While racial and ethnic disparities persist when it comes to the STPP, one cannot ignore the impact these callous policies have on children identified as having "special needs." (31) Like students of color, advocates for students with disabilities battle an overwhelming bureaucracy to advance the civil rights of all children. Fortunately, Congress has passed laws prohibiting local education agencies that receive federal monies from discriminating against students on any basis, including disability. (32) In 1973, Congress authorized the Vocational Rehabilitation Act to condemn the practice of excluding students from federally funded programs strictly due to their disability. (33) To augment the protections already provided under federal law, the 1975 Education for All Handicapped Children Act (34) guaranteed U.S. citizens ages three to twenty-one years old the following: (a) a free and appropriate education in the least restrictive environment; (b) parental involvement in the educational decisions related to children with disabilities; (c) fair, accurate, and nonbiased evaluations; and (d) procedural safeguards to protect the rights of students and their parents. (35)

Efforts have been made to increase the presence and participation of special needs students in public schools. The Individuals with Disabilities Education Act (IDEA) (36) has made an important imprint on the way educators and researchers work with special needs students. (37) Moreover, to safeguard students and their families from educational negligence, IDEA stipulated the creation of Individualized Education Plans (IEPs), written documents containing statements about each student's current academic standing, yearly benchmarks, short term goals, specific educational needs and services, participation in regular education, and evaluation procedures. (38)

Despite the existence of these important rights-affirming pieces of legislation, some schools and school districts struggle to remain in compliance. (39) Some of the most prevalent education cases involve students who argue that their right to an adequate and meaningful education is being violated by schools that are not creating and implementing IEPs as required under federal and state laws. (40)

In Brantley v.

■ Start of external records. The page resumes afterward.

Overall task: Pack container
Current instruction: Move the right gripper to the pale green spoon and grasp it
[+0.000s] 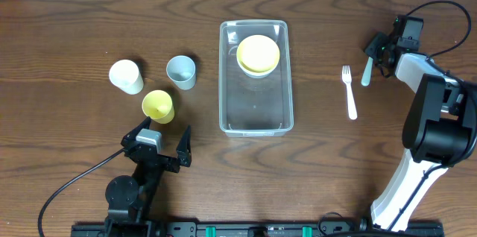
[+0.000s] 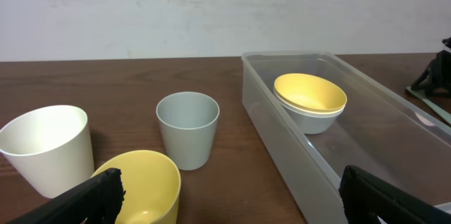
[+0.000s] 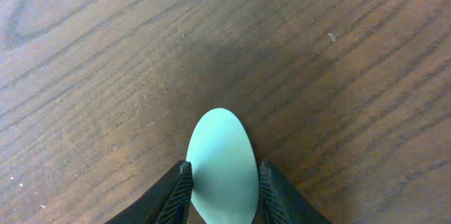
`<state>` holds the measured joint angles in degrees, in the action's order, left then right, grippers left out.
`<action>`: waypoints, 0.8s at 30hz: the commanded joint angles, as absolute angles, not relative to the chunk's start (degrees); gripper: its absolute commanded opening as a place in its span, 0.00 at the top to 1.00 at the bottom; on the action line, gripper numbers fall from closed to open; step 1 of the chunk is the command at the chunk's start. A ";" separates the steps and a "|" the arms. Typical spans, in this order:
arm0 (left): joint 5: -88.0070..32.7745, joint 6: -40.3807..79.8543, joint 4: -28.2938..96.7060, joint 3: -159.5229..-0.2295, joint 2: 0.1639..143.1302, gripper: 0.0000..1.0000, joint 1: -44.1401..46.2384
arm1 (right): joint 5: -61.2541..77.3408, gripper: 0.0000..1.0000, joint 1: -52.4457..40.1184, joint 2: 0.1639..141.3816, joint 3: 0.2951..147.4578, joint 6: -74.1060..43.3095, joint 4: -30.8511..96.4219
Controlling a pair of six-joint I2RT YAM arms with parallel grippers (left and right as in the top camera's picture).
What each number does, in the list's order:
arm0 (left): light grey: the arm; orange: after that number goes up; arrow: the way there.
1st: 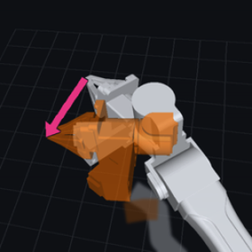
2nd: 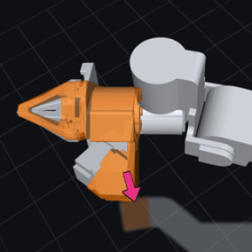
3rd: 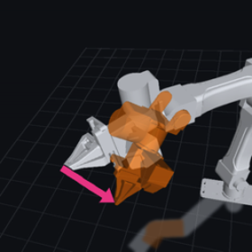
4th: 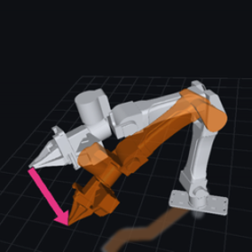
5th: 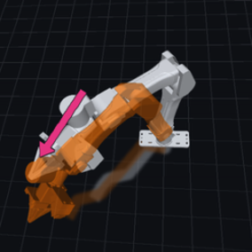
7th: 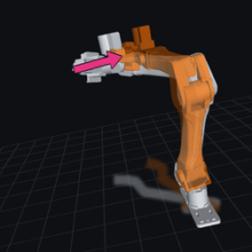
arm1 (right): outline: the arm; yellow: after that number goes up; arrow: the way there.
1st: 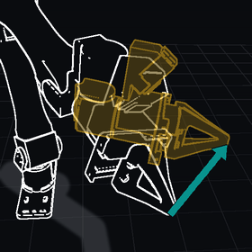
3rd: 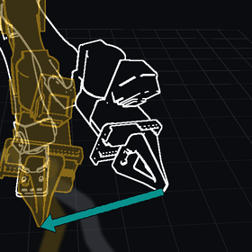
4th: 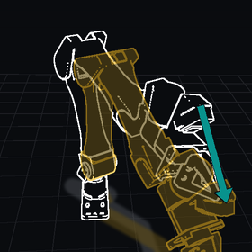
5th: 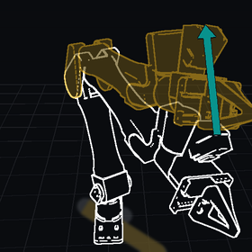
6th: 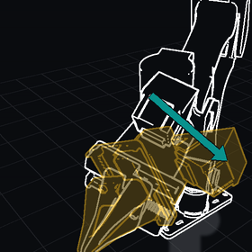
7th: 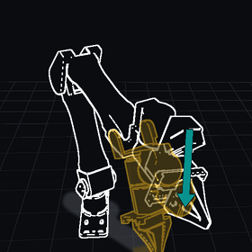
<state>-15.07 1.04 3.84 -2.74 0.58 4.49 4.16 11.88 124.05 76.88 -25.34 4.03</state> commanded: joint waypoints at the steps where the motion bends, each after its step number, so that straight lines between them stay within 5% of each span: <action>1: -15.46 0.67 4.67 -1.10 0.30 0.02 4.19 | 6.50 0.68 11.99 129.38 75.20 -25.65 5.37; 14: -15.46 0.67 4.67 -1.10 0.30 0.02 4.19 | 8.58 0.87 11.99 130.54 75.20 -25.65 4.08; 17: -15.46 0.67 4.67 -1.10 0.30 0.02 4.19 | 8.62 0.99 11.99 130.52 75.20 -25.65 4.03; 24: -15.46 0.67 4.67 -1.10 0.30 0.02 4.19 | 13.13 0.99 12.16 128.92 75.22 -25.65 4.56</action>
<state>-15.07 1.04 3.84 -2.74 0.58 4.49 9.89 12.21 125.73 77.67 -25.58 1.89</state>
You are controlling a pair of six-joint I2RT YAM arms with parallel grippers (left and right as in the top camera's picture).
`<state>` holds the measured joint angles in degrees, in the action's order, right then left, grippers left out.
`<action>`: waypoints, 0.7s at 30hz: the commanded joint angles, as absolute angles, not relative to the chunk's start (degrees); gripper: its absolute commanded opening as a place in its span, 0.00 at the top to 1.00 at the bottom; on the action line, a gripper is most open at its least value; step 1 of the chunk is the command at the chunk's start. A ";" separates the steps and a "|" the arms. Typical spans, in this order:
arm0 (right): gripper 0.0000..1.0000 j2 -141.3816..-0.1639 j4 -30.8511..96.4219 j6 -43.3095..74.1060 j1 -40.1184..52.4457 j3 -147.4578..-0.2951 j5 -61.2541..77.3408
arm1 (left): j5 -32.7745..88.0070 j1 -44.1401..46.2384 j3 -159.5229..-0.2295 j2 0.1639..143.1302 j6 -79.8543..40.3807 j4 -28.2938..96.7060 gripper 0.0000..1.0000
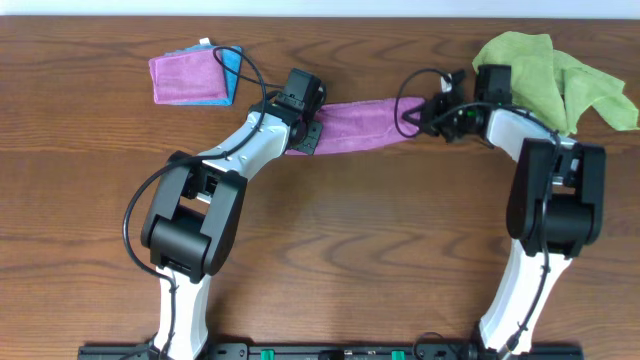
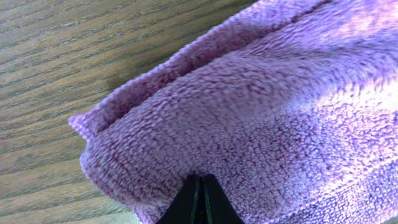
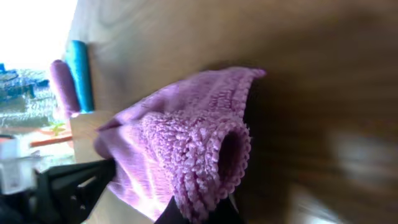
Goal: Fold the cloth
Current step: 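Carry the right end leftward over the strip toward the left gripper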
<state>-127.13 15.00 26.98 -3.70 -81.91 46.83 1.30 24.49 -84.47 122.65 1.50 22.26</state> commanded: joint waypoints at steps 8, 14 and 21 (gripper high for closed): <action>0.99 -127.72 20.86 26.68 0.93 -88.90 48.51 | 1.52 24.34 -85.23 123.15 1.06 22.28 0.95; 0.99 -127.72 23.51 26.06 3.53 -91.02 48.53 | 1.52 24.32 -85.23 123.15 1.04 22.26 0.94; 0.99 -127.39 24.10 26.06 5.72 -92.66 50.22 | 1.52 23.68 -85.23 123.15 -0.05 22.26 0.94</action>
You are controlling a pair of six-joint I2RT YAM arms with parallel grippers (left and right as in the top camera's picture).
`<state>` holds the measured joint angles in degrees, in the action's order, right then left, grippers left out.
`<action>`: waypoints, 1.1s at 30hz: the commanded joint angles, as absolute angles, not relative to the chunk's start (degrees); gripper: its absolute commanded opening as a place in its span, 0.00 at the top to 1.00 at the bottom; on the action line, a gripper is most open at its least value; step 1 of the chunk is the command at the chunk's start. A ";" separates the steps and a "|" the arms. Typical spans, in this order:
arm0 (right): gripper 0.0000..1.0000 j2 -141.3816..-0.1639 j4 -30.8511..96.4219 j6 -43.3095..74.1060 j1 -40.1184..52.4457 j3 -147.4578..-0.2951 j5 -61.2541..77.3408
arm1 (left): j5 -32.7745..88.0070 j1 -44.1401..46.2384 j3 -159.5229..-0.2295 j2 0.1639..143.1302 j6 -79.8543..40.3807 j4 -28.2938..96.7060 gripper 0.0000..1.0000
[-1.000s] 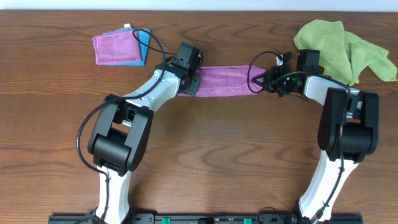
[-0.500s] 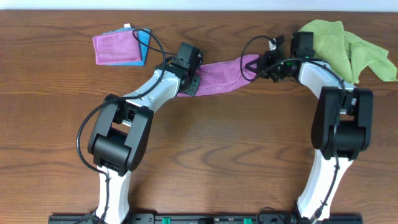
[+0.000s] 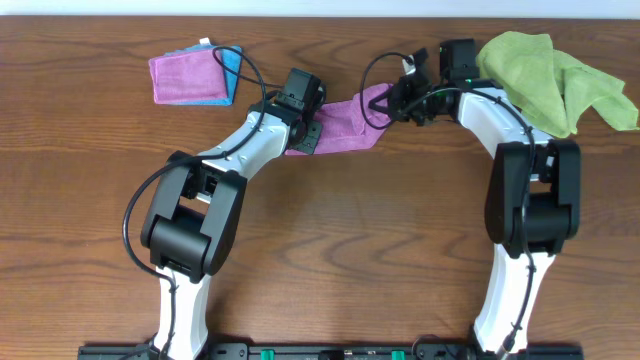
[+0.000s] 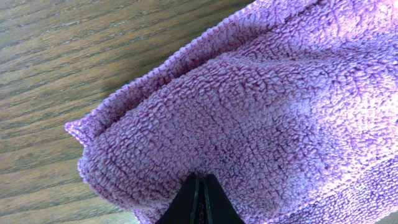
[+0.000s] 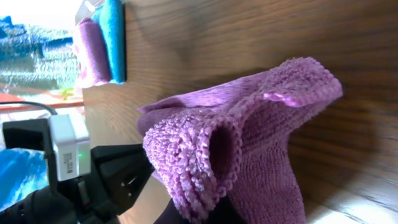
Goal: Fold the cloth
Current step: 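Carry the right end leftward over the strip toward the left gripper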
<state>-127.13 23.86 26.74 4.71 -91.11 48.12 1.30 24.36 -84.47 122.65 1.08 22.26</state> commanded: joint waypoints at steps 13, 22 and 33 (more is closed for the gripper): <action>0.99 -124.66 26.70 24.27 10.13 -92.79 49.32 | 3.81 20.86 -85.80 122.21 -1.74 22.28 0.95; 0.99 -123.59 27.46 23.92 11.29 -92.79 47.37 | 4.71 19.44 -87.05 121.36 -1.76 23.64 0.95; 0.99 -121.23 27.90 23.94 12.12 -92.82 47.40 | 6.11 19.46 -87.05 121.38 -3.07 23.81 0.94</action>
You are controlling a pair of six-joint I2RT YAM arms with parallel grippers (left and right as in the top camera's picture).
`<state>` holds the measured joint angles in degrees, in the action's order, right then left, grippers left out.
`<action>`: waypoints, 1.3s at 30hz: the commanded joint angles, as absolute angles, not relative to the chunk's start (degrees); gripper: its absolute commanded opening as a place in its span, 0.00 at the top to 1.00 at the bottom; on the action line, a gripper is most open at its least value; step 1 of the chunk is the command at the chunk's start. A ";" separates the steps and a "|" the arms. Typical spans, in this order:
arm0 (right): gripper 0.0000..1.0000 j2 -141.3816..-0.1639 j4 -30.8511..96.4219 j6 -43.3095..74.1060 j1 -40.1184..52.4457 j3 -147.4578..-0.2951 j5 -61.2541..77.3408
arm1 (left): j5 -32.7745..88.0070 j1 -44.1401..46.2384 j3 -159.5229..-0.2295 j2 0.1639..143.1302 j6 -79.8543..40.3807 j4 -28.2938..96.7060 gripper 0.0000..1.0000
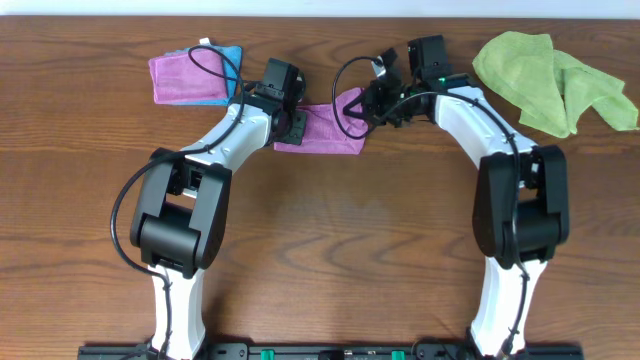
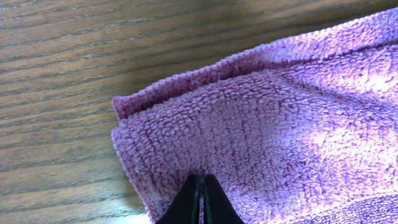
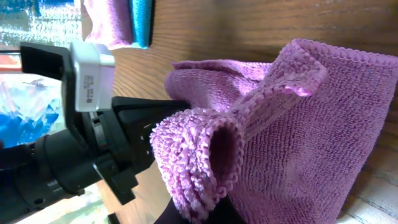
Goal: Fold the cloth
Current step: 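Carry the right end leftward over the strip toward the left gripper, then bring both grippers together, folding the strip in half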
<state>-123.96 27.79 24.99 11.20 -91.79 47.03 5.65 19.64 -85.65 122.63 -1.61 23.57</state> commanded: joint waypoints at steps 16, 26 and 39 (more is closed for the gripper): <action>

Independent School District, (41) for example, a 16-year-old student argued the school district failed to provide him a "free appropriate public education" (FAPE) as required under the IDEA. (42) He sought general and punitive damages and placement in a private school as compensation for the school district's failure to provide him a FAPE. (43) The Supreme Court had previously upheld "reimbursement for private school tuition and related costs [as] appropriate provided the IEP calling for placement in a public school was inappropriate and the private placement by the parents was proper under the IDEA." (44) In order to support public funding for private school education, the plaintiff has to establish that it would be impossible for him to receive a FAPE in a public school setting. (45) At the summary judgment stage, the court concluded the IDEA does not allow for the award of monetary damages for past violations and withheld judgment as to whether he had satisfied his burden of proof for seeking compensatory education in a private school. (46) Also held in abeyance was the court's decision as to whether the school district was legally required to reimburse his parents for the cost of private education given the district's excessive delay in meeting its obligations to the student. (47) This case shows the types of relief families are reasonably seeking and the barriers and delays our laws often create with respect to holding school districts accountable. In Brantley, it took six years for the court to conclude that some of the student's IDEA claims merited judicial review. (48) In the meantime, he was not receiving the level of education to which he was legally entitled, and his parents had to spend money on private school tuition to guarantee he did not fall too far behind. (49) Again, teachers, administrators, and parents should be working towards addressing these issues well before the courts have to get involved.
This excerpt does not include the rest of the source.